Timothy Edaakie working in the Dubin Studio. Photo by Garret Vreeland.

With the paper swept away and windows washed, the studio now hosts Zuni potter Timothy Edaakie as SAR’s 2019 Rollin and Mary Ella King Native artist fellow. Edaakie developed a passion for pottery in high school and has since continued to refine his use of traditional Zuni techniques and materials. He plans to draw inspiration from the nearly 375 Zuni pottery works in the IARC collections and to select two pieces to re-create for his project—an A:shiwi olla and a stew bowl.
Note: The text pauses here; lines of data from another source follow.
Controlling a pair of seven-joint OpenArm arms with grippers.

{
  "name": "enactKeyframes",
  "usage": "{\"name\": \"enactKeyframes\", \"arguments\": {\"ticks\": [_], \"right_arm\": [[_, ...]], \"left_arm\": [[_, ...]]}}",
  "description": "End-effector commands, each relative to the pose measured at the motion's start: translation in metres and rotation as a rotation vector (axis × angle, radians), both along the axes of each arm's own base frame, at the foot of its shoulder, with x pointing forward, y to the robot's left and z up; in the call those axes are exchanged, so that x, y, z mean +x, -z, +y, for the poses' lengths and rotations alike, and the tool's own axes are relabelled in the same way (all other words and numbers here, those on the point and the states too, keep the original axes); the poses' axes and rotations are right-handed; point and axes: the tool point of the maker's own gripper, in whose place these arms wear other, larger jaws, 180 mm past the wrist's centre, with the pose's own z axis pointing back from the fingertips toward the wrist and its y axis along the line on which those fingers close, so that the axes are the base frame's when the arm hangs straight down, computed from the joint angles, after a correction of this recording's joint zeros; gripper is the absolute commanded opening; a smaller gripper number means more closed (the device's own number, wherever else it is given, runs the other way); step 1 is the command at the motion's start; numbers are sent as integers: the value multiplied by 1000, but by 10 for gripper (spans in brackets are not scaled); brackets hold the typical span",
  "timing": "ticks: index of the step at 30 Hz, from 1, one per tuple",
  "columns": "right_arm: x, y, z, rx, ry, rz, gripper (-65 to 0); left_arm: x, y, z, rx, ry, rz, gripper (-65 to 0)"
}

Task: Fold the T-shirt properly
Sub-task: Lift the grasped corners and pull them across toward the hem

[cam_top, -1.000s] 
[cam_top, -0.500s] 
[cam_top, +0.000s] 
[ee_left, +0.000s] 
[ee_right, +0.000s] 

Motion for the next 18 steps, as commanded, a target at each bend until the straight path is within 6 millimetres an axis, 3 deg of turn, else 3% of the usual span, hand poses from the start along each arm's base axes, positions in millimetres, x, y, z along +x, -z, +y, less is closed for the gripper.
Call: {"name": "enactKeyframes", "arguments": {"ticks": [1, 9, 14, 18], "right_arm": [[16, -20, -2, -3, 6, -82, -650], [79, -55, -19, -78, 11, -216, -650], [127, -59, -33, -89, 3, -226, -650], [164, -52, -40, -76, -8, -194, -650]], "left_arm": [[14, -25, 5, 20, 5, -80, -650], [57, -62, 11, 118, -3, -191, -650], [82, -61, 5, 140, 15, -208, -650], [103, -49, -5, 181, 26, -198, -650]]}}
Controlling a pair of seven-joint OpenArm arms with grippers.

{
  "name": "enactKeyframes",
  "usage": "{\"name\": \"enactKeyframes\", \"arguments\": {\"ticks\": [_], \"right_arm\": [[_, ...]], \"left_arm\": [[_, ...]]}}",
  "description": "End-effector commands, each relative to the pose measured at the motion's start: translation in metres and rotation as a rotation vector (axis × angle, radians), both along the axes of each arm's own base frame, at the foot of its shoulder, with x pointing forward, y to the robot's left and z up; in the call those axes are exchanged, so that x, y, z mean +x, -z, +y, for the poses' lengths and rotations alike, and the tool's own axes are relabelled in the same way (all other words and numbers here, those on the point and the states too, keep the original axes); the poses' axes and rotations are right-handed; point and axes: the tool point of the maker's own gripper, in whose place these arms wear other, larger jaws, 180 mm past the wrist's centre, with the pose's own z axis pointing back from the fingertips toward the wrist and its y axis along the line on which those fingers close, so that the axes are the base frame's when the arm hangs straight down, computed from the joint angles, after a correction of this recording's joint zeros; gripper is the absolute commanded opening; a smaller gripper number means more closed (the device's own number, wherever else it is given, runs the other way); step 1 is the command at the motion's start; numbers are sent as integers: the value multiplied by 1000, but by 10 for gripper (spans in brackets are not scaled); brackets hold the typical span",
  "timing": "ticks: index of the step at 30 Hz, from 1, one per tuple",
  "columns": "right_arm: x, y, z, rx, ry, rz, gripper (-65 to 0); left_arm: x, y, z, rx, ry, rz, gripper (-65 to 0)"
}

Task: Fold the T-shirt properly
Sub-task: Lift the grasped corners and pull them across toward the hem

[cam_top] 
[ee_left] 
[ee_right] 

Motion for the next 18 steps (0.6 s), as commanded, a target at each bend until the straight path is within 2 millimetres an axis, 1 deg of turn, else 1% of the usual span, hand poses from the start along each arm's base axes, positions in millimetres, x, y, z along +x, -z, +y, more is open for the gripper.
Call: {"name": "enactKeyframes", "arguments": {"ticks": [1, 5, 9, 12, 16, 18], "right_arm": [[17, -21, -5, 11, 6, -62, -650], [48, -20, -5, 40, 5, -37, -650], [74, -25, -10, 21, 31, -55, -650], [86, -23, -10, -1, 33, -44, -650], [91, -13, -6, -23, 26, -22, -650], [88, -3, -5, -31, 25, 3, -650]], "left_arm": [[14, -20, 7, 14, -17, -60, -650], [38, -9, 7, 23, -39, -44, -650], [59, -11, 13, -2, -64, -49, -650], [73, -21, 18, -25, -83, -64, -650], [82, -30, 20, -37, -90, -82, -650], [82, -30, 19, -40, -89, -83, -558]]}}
Edaakie explains that through this project he hopes “to reintroduce elaborate designs used by my ancestors to present-day potters who are unaware of these intricate patterns.” Edaakie sees this fellowship as a “path to better understand the pottery traditions of my ancestors and to honor them with authentic work created with prayer and reverence.”
This winter, thanks to two anonymous Santa Fe donors, the Dubin Studio is getting an upgrade. With new gallery-style lighting and refurbished window treatments, artists will have better control over their working environment and the potential to display works in process.